Dissenting - Thomas, J.

Justice Thomas dissented, arguing that the Sixteenth Amendment's definition of 'incomes' requires actual realization by the taxpayer. He asserted that the text and history of the Amendment, particularly its response to Pollock v. Farmers' Loan & Trust Co. (1895), demand a distinction between 'income' and its 'source,' and this distinction necessitates a realization requirement, as correctly outlined in Eisner v. Macomber (1920). He criticized the majority for inventing an 'attribution' doctrine that he believes is unsupported by the cited precedents, which he interprets as primarily addressing tax avoidance or the specific nature of partnerships, not a general power to attribute income.
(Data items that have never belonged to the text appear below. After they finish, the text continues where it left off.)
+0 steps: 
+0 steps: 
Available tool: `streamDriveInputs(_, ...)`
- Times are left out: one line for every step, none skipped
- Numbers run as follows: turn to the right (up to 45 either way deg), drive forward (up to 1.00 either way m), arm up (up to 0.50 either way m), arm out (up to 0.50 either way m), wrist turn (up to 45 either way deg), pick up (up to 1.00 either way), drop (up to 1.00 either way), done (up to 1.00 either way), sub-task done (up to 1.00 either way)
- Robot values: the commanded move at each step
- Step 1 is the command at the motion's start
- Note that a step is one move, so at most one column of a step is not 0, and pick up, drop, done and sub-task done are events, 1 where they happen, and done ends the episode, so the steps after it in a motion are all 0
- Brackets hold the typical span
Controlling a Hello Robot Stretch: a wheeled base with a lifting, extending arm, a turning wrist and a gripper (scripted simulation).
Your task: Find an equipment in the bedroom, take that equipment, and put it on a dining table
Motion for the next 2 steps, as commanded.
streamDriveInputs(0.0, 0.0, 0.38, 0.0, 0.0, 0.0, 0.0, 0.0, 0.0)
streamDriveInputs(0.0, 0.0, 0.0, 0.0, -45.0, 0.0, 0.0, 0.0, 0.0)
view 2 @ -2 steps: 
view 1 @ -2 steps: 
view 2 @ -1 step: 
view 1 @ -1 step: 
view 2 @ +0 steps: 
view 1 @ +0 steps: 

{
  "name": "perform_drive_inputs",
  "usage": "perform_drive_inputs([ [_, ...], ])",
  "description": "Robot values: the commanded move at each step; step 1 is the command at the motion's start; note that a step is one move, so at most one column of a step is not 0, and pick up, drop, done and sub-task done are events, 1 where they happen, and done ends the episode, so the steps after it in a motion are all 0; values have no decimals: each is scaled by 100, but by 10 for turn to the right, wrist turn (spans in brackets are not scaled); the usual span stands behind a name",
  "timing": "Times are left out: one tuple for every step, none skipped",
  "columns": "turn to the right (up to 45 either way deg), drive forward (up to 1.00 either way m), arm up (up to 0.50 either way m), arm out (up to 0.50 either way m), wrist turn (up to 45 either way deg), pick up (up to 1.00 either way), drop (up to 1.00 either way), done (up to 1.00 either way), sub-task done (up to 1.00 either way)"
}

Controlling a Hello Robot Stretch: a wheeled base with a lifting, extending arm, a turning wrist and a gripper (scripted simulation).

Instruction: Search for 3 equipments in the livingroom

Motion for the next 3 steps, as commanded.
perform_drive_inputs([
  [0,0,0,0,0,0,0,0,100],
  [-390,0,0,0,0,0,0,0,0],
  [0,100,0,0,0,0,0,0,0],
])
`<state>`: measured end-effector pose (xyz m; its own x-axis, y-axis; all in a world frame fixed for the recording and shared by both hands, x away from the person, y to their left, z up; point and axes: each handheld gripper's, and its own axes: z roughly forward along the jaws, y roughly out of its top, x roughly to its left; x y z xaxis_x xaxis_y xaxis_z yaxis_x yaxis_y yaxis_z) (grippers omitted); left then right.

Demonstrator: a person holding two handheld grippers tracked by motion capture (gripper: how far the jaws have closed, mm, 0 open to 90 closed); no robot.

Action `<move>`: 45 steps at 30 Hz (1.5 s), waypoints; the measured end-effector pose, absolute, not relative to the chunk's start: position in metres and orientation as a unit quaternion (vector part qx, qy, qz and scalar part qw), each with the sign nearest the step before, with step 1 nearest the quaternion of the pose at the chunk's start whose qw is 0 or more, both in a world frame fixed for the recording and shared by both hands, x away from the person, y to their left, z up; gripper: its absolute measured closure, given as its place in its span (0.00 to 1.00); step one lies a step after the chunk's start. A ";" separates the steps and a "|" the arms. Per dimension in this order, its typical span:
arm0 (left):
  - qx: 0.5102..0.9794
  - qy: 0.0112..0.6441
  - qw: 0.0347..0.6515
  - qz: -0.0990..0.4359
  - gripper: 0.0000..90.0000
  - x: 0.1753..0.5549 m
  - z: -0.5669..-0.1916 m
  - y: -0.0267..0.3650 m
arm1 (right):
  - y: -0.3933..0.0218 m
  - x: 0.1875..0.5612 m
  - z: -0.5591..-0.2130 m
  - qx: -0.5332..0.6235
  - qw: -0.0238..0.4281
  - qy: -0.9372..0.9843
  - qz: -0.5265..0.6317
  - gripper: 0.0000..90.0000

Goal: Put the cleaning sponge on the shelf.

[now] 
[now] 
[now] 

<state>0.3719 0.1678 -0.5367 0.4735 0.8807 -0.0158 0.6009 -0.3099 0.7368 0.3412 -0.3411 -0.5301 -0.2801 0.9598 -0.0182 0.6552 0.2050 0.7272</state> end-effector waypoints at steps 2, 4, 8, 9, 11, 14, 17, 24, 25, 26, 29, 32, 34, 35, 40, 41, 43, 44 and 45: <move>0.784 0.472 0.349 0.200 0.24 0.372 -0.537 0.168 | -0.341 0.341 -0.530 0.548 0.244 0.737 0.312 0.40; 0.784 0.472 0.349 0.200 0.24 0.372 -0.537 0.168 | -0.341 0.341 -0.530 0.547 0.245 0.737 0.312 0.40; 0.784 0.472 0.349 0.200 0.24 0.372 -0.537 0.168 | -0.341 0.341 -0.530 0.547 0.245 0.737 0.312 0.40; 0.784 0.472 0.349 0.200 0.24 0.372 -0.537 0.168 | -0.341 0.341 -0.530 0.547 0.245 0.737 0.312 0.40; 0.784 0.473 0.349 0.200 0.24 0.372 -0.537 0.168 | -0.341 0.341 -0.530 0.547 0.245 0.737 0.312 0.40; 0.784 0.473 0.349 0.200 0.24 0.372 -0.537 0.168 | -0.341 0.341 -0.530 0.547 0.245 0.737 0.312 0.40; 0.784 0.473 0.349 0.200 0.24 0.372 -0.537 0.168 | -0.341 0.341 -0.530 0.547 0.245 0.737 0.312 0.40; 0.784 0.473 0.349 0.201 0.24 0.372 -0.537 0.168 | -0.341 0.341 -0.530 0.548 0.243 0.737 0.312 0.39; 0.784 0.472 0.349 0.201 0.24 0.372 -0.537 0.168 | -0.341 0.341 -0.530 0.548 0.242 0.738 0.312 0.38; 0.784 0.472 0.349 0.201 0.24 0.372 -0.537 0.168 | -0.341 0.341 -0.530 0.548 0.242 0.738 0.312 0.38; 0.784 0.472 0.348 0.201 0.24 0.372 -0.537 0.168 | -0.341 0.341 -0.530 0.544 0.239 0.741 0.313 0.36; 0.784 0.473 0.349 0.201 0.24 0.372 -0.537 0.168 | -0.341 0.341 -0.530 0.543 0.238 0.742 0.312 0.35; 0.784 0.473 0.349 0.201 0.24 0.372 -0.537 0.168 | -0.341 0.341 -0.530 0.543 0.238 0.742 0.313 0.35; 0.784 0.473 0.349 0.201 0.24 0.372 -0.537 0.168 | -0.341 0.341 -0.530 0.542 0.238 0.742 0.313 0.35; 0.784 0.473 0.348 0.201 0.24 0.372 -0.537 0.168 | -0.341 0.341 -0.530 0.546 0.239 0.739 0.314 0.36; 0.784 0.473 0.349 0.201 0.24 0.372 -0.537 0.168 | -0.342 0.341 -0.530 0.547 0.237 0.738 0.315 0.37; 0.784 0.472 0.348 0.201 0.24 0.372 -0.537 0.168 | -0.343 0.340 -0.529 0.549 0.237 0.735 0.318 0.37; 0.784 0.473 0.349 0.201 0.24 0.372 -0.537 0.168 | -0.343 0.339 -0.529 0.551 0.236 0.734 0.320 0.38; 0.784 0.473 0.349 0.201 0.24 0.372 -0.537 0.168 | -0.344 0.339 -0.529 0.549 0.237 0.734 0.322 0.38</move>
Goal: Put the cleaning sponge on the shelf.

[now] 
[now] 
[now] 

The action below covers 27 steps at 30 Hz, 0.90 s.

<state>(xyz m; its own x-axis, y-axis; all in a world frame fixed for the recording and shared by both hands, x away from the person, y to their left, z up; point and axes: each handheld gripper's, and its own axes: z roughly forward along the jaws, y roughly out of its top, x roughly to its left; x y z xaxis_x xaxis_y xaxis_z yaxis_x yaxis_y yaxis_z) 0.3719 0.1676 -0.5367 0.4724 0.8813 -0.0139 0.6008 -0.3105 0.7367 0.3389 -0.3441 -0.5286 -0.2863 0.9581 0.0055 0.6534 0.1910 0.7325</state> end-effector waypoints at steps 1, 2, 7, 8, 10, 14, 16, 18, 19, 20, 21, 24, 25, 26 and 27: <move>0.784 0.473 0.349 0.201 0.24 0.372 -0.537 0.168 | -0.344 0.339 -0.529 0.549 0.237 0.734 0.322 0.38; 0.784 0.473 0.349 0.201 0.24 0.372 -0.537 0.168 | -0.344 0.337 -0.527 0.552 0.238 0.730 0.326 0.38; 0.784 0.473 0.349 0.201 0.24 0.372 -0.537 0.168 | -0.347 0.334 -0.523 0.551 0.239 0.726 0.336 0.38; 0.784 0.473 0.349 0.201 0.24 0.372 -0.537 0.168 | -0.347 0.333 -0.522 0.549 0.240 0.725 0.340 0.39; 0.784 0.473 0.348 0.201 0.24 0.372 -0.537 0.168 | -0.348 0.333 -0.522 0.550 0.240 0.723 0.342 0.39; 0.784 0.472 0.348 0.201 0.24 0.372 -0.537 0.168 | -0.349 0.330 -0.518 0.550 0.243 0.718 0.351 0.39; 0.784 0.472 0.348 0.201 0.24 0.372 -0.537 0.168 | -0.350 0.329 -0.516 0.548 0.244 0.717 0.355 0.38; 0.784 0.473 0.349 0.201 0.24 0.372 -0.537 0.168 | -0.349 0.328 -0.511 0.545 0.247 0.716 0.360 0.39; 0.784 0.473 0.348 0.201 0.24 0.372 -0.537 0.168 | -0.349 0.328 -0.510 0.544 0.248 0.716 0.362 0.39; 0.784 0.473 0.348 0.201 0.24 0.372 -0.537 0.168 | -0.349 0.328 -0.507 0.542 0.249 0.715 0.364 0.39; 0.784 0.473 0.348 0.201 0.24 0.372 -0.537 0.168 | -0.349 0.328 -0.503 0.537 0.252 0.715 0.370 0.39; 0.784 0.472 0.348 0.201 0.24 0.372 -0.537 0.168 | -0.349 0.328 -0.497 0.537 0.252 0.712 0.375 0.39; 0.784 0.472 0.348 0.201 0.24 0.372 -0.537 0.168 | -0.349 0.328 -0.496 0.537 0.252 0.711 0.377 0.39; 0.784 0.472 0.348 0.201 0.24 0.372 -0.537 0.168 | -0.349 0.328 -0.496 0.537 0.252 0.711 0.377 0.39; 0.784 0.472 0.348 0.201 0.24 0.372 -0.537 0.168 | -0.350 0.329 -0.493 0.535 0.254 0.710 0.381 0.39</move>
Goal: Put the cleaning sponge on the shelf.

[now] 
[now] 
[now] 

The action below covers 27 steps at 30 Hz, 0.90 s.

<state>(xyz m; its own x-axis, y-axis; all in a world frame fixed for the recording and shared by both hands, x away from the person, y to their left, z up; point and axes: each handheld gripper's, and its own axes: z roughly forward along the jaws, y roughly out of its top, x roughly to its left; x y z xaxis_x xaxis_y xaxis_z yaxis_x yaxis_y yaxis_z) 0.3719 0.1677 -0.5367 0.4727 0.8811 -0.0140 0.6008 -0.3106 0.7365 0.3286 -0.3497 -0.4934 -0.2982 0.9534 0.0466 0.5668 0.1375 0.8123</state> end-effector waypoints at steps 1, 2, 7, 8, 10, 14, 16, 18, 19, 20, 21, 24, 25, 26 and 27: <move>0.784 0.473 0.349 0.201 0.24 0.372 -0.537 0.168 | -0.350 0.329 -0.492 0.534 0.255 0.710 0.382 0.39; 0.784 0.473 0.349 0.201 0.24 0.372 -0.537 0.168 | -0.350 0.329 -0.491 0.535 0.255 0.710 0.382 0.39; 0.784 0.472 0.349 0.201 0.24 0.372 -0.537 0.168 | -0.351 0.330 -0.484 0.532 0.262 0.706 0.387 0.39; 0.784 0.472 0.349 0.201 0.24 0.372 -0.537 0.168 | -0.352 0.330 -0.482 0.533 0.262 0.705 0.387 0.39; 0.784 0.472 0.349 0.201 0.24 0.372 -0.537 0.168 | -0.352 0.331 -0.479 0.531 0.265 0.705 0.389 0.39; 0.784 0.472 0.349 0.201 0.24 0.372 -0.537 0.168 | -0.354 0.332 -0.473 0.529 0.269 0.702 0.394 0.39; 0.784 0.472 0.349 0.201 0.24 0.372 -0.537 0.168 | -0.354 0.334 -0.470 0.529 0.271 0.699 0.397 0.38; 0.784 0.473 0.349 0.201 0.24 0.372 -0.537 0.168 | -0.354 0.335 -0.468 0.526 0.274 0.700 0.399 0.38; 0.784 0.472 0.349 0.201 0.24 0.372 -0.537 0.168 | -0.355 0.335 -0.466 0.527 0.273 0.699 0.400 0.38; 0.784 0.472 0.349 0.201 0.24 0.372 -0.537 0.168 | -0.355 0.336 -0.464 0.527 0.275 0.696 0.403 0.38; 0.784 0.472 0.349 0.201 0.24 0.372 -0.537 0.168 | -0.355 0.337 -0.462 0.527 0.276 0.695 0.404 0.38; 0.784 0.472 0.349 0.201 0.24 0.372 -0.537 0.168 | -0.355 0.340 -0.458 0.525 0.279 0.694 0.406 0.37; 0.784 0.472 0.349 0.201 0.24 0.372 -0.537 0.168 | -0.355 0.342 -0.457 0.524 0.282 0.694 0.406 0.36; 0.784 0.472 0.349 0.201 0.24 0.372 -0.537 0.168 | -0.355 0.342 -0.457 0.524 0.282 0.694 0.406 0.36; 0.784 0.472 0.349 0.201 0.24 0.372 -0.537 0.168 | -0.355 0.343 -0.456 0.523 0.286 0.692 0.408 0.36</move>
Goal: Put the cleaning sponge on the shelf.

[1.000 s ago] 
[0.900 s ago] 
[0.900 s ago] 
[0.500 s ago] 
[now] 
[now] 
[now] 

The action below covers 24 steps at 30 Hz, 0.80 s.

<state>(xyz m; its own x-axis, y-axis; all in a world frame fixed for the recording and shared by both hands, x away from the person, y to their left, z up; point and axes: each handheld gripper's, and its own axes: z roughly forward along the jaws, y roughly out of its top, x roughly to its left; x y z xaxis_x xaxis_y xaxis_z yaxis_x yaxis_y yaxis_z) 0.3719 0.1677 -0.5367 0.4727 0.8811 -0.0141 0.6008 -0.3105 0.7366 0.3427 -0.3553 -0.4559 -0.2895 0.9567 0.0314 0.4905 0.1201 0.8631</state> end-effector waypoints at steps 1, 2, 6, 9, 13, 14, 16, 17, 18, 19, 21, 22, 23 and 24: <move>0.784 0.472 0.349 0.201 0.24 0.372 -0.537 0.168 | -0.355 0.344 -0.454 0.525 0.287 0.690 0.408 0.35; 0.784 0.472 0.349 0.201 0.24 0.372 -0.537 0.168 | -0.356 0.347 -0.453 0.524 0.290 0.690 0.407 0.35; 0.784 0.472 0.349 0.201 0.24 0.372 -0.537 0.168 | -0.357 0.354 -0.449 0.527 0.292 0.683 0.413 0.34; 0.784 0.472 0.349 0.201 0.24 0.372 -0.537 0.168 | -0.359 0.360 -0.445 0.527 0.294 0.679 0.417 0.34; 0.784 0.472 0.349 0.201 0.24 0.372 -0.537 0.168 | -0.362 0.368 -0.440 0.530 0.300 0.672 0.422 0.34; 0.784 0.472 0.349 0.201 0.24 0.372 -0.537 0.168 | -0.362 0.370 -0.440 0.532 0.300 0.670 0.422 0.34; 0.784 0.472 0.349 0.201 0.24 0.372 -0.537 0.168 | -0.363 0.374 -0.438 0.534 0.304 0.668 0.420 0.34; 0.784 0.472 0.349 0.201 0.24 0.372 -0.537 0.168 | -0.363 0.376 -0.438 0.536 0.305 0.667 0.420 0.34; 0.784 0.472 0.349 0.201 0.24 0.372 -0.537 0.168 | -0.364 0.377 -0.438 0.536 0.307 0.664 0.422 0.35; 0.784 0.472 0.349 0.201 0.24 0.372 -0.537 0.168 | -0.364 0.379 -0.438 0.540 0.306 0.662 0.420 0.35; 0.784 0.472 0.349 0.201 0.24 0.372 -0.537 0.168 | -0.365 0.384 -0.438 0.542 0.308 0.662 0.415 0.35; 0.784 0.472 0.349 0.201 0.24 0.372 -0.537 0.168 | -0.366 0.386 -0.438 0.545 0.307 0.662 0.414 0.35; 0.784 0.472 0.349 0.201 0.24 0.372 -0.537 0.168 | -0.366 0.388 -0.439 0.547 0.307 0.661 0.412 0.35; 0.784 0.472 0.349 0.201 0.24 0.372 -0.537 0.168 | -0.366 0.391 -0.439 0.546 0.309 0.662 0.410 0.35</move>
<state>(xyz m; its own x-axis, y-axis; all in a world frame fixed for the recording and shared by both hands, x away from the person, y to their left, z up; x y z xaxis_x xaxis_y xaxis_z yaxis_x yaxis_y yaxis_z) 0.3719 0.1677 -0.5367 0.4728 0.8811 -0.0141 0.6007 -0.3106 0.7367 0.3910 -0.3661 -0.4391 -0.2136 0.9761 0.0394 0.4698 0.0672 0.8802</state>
He further distinguished the MRT from other pass-through taxes (partnerships, S corporations, and other Subpart F provisions) by highlighting its lack of connection to the shareholder's control or any recognition event, effectively making it a tax on stock ownership. He concluded by rejecting the majority's consequentialist reasoning, arguing that the Court's role is to uphold constitutional limitations, not to prevent fiscal calamity by creating new legal doctrines.



Analysis:

This case significantly reinforces Congress's broad taxing power, particularly concerning pass-through entities and foreign income. By affirming the constitutionality of the MRT without definitively settling the 'realization' debate, the Court leaves open the question of whether unrealized gains can be taxed, though the narrowness of the holding prevents a sweeping redefinition of 'income' that could immediately enable a federal wealth tax. Future litigation will likely probe the 'arbitrary attribution' limit mentioned by the majority and concurring opinions, especially in contexts involving widely held corporations or purely individual appreciation. The decision signals the Court's reluctance to invalidate longstanding tax structures due to potentially far-reaching fiscal consequences.